Defendants attempt to distinguish Buljic and Fernandez with respect to procedural posture. Defs.' Reply Br. Supp. Defs.' Mot. Dismiss 2, ECF No 22. Both cases were decided on motion to remand. See Buljic, 2020 WL 13042580, at *1; Fernandez, 509 F. Supp. 3d at 1068. Defendants instead point to two cases decided at the motion to dismiss stage finding the Federal Meat Inspection Act preempted state common law tort claims. ECF No. 22 at 3 n.2; ECF No. 15-1 at 5 (citing Fields v. Tyson Foods, Inc., 561 F. Supp. 3d 717 (E.D. Tex. 2021), overruled on other grounds by Fields v. Brown, No. 21-40818, 2022 WL 4990258 (5th Cir. Oct. 3, 2022)); Johnson v. Tyson Foods, Inc., 580 F. Supp. 3d 382 (N.D. Tex. 2022). The Court finds these decisions unpersuasive. Neither Defendants nor the cases they rely on address the Federal Meat Inspection Act's saving clause. The Johnson court found the Food Safety and Inspection Service has already issued regulations that govern sanitation, personal protective equipment, and infectious disease. Johnson, 580 F. Supp. 3d at 388. But the Johnson court failed to consider whether a state tort law imposing a general penalty for negligence, for example, is consistent with Federal Meat Inspection Act's saving clause. See Everhard v. Tyson Foods, Inc., No. 21-CV-4002-LRR, 2022 WL 16545120, at *9-10 (N.D. Iowa Sept. 22, 2022) (citing Harris, 565 U.S. at 467 n.10, 132 S.Ct. 965) (discussing Johnson, 580 F. Supp. 3d at 388).
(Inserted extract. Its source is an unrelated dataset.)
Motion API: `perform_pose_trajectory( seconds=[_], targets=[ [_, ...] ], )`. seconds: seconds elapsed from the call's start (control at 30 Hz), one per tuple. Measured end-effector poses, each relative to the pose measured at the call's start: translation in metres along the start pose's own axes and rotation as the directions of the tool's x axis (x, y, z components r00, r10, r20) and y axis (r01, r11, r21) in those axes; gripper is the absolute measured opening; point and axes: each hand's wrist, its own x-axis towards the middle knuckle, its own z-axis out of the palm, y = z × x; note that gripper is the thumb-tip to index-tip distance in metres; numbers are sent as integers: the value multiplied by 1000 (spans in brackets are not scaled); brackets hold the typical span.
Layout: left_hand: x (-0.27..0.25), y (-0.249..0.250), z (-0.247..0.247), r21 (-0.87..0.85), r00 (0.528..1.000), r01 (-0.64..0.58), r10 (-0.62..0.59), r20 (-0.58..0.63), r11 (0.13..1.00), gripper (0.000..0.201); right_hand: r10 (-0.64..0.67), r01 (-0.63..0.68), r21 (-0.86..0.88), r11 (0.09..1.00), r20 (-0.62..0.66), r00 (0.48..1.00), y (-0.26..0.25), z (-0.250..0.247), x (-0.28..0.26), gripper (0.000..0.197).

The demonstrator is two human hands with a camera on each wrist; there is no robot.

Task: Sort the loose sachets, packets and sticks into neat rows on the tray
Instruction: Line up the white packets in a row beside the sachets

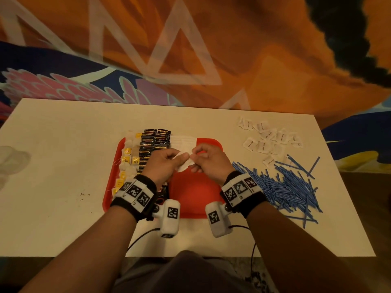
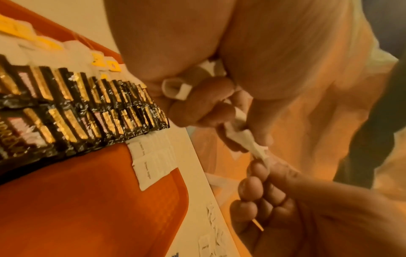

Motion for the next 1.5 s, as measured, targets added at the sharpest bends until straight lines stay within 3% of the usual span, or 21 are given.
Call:
perform_pose_trajectory(
  seconds=[0.13,0.23,0.3,0.37,0.47,0.53,0.73,0.83,0.87,0.93,1.03,1.1,1.23,1.37,1.43,1.5],
  targets=[
    [1,0,7,-79,997,-16,9,-81,997,14,44,-27,148,989,-114,993,4,7,-3,9],
    [1,-4,12,-228,990,69,-95,-107,971,15,76,-64,190,980,-59,995,12,16,-4,32],
    [1,-7,10,-305,983,125,-160,-93,944,17,110,-86,278,957,-70,991,14,17,0,26],
    [1,-10,6,-342,979,158,-193,-70,926,16,158,-111,366,924,-101,982,12,13,3,8],
    [0,-15,5,-373,979,166,-200,-52,913,18,188,-110,435,894,-139,972,10,7,5,10],
    [-1,-17,5,-384,978,166,-202,-56,908,19,189,-111,444,889,-135,973,9,5,5,8],
    [-2,-19,8,-452,969,178,-237,-76,874,17,190,-177,309,935,-11,982,19,15,5,28],
    [-1,-20,8,-499,961,212,-273,-50,840,15,224,-182,411,893,-55,973,21,15,8,10],
    [0,-22,8,-500,958,227,-284,-39,836,13,229,-179,445,878,-62,971,20,14,9,2],
    [0,-24,7,-447,958,254,-288,-9,858,3,212,-167,414,895,-65,975,21,11,11,10],
    [1,-25,5,-347,958,269,-285,6,898,8,142,-139,188,972,-5,990,21,7,15,14],
    [3,-25,4,-319,957,252,-284,-57,914,17,128,-128,109,986,6,992,22,6,19,17],
    [6,-29,8,-274,958,193,-241,-156,942,26,184,-163,225,961,-76,980,33,12,24,24],
    [10,-34,8,-269,949,209,-261,-174,940,26,212,-215,232,949,37,976,48,26,18,16],
    [12,-37,5,-254,939,232,-284,-194,939,26,201,-206,235,950,44,979,52,29,19,9],
    [16,-42,-1,-238,925,245,-300,-233,940,24,212,-214,218,952,32,977,59,32,26,15]
  ],
)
The Fields court's analysis similarly failed to recognize that state law penalties may be consistent with the Federal Meat Inspection Act. See id. at *10 (discussing Fields, 561 F. Supp. 3d at 720).
Defendants have failed to demonstrate Plaintiffs' allegations fall within the scope of the Federal Meat Inspection Act and that Plaintiffs' state law claims are not consistent with the Act's saving clause. Cf. id.; Simmons v. Tyson Foods, Inc. et al., No. 21-CV-2036-LRR, 2022 WL 4367200, at *11 (N.D. Iowa Aug. 23, 2022). Plaintiffs' allegations do not fall within the scope of the Federal Meat Inspection Act's preemption clause and are not preempted by the Act. Accordingly, dismissal on the basis of Federal Meat Inspection Act preemption is denied.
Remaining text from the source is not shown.